Find Where the Evidence First Goes Missing
Most teams evaluate RAG and agentic systems from the wrong end: the final answer. They score the output, argue about the prompt, and miss the earlier handoff where the evidence disappeared.
Final-answer review tells you whether the system failed. It usually does not tell you where. By the time you read the answer, even a simple search-backed app or tool-using agent has already rewritten the request, searched or called tools, ranked candidates, selected context, and generated from whatever survived.
The useful question is this: at which step did the correct evidence disappear, change meaning, or lose priority?
A useful trace frames the system as a chain of handoffs, letting you inspect what went in and what came out at each step. The source may never have been retrieved, got buried during re-ranking, disappeared from the selected context, or reached the model and got ignored. Each failure has a different fix, but they all look identical in the final output.

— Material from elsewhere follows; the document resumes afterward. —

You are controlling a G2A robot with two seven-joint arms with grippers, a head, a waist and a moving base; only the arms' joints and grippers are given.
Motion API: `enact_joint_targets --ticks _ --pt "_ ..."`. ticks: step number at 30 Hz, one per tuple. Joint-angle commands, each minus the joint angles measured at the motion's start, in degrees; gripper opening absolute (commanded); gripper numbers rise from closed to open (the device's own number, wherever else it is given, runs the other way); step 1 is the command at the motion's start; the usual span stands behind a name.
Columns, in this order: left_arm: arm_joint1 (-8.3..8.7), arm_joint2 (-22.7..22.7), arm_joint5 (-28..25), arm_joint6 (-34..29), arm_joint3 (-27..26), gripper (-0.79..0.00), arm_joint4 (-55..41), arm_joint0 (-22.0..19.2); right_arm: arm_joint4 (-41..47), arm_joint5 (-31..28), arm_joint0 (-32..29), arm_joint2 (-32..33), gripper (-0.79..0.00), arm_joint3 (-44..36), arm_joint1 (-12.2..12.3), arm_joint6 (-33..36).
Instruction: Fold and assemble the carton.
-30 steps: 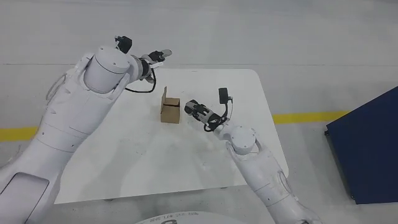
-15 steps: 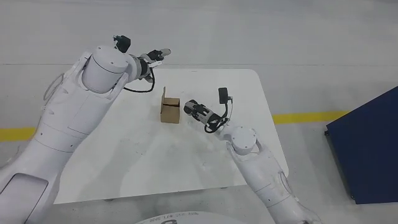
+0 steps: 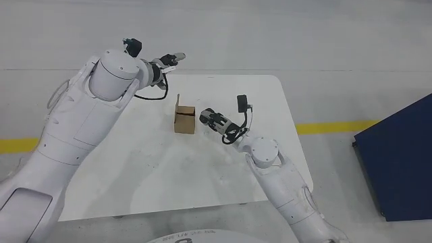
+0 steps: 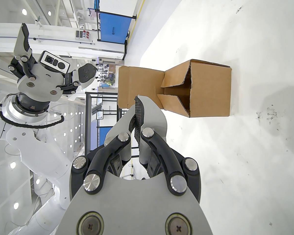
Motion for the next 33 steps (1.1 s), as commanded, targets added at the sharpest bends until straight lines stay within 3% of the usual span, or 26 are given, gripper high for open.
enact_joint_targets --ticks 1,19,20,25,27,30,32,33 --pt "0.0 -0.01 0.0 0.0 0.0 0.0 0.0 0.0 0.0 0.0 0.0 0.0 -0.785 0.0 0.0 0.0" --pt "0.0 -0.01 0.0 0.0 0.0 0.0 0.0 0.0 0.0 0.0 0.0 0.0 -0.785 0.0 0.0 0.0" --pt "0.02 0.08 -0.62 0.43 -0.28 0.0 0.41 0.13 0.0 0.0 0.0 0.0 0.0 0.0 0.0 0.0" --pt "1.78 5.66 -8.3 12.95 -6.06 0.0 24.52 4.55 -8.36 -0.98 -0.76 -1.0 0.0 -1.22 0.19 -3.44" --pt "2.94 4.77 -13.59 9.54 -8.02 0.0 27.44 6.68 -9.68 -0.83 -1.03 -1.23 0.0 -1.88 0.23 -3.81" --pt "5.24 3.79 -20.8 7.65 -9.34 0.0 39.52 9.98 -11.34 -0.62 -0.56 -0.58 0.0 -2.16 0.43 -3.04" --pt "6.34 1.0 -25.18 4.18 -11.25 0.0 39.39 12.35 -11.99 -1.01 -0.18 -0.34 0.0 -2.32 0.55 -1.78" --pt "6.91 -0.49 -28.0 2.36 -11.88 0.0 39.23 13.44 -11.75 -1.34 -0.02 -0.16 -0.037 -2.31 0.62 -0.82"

The examples below use the same trace shape twice: first on a traditional RAG-style pipeline (query rewriting, hybrid search -> re-ranking), then on a Codex trace (tool calls, file reads, and text generation).

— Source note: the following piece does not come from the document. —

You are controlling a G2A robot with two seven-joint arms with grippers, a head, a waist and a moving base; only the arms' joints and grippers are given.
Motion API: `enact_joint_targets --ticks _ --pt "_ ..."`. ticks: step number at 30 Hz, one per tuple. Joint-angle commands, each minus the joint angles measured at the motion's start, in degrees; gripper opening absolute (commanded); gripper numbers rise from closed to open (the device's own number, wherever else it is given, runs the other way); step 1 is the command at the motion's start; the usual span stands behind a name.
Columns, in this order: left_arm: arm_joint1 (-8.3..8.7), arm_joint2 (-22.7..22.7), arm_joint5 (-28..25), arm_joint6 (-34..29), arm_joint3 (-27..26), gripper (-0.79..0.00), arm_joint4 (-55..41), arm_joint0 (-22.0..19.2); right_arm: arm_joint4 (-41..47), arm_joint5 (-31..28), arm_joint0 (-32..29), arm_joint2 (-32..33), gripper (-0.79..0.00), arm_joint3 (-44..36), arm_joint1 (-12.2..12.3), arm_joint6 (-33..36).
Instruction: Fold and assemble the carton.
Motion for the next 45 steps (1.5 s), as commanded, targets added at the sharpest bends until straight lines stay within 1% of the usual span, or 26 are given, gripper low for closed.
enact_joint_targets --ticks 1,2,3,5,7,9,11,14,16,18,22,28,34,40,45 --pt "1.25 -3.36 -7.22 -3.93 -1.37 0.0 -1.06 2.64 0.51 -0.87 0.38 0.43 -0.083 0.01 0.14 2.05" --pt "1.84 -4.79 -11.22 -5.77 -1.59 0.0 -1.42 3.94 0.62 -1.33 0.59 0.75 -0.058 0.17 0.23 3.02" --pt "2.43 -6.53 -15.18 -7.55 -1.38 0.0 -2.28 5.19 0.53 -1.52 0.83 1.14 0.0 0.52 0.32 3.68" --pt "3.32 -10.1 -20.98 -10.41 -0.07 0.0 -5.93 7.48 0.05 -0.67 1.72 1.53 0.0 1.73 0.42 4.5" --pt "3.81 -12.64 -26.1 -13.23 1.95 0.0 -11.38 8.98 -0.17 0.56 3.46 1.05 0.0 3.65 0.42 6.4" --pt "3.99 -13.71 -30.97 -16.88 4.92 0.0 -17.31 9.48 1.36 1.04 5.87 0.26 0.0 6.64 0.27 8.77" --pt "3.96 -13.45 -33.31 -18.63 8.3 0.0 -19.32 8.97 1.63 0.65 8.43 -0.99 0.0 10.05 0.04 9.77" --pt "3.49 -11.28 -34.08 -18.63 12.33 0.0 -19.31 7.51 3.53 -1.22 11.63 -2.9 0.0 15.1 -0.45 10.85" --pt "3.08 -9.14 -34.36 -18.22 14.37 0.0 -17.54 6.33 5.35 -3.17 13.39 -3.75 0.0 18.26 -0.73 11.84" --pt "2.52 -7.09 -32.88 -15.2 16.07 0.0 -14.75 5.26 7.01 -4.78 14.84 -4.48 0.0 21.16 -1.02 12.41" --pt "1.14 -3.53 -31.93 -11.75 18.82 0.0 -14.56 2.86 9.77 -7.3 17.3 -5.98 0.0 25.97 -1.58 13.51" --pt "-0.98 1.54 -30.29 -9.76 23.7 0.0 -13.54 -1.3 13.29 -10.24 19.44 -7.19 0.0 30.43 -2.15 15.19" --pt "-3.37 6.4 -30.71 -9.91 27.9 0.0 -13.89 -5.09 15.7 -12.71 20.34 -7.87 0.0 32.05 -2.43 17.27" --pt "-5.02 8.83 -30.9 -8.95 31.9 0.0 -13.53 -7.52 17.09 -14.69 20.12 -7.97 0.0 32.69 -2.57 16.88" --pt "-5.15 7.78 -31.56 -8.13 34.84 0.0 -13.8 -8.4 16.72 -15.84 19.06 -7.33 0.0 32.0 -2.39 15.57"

The handoffs worth tracing
A useful trace viewer helps you ignore most of the system at first. Start with just the inputs and outputs of each request. Other logs may matter later, but only after the trace shows which handoff failed.

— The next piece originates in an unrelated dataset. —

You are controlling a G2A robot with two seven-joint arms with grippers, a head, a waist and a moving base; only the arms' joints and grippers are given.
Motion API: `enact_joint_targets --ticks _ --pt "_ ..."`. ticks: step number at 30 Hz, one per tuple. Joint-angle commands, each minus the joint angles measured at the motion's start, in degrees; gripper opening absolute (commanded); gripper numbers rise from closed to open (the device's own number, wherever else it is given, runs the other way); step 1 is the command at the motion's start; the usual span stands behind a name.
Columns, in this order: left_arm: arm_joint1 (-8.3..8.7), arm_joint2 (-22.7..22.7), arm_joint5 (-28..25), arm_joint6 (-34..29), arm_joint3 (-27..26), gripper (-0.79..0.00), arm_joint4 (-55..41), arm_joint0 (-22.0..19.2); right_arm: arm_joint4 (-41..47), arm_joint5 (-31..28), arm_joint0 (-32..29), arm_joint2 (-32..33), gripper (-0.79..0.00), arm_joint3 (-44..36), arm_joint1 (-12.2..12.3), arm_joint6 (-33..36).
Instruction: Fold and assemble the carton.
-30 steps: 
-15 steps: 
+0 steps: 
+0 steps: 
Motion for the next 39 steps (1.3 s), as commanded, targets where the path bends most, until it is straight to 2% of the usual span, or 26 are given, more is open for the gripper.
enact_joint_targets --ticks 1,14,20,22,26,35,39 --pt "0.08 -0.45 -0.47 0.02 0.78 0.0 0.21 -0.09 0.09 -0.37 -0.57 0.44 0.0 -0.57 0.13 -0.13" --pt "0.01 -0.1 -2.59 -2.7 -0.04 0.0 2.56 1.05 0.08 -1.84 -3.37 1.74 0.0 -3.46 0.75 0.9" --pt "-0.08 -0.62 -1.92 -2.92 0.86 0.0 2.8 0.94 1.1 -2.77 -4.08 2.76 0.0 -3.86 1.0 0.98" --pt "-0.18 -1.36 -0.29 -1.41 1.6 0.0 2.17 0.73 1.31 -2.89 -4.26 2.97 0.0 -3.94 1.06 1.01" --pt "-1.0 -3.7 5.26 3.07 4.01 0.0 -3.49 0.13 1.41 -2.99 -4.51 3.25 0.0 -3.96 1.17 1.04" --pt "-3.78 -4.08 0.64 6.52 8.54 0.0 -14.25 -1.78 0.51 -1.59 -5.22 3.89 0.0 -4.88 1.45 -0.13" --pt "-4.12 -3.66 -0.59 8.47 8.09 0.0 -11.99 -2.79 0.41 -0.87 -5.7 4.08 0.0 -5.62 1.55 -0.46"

In a traditional RAG pipeline, those handoffs are usually query rewrite, candidate retrieval (keyword and/or semantic search), merging and re-ranking, top k filtering, and answer generation. In an agent trace, the same role may be played by tool calls: grep, file reads, browser steps, database queries, or MCP outputs. The review question stays the same.
Original request: Capture the user question and any hidden constraints: permissions, product area, time range, language, account tier, task type, or explicit tool limits.
Search or tool input: Capture the query, tool arguments, file path, URL, database query, or prompt that drove the next step.
Raw output: Capture the candidates or tool output before later filtering. Keep more than the final top few.
Selection step: Capture the before and after when the system ranks, merges, filters, trims, summarizes, or chooses which branch to follow.
Final context and answer: Capture the exact evidence sent to the answer model and the final answer. Do not settle for document IDs.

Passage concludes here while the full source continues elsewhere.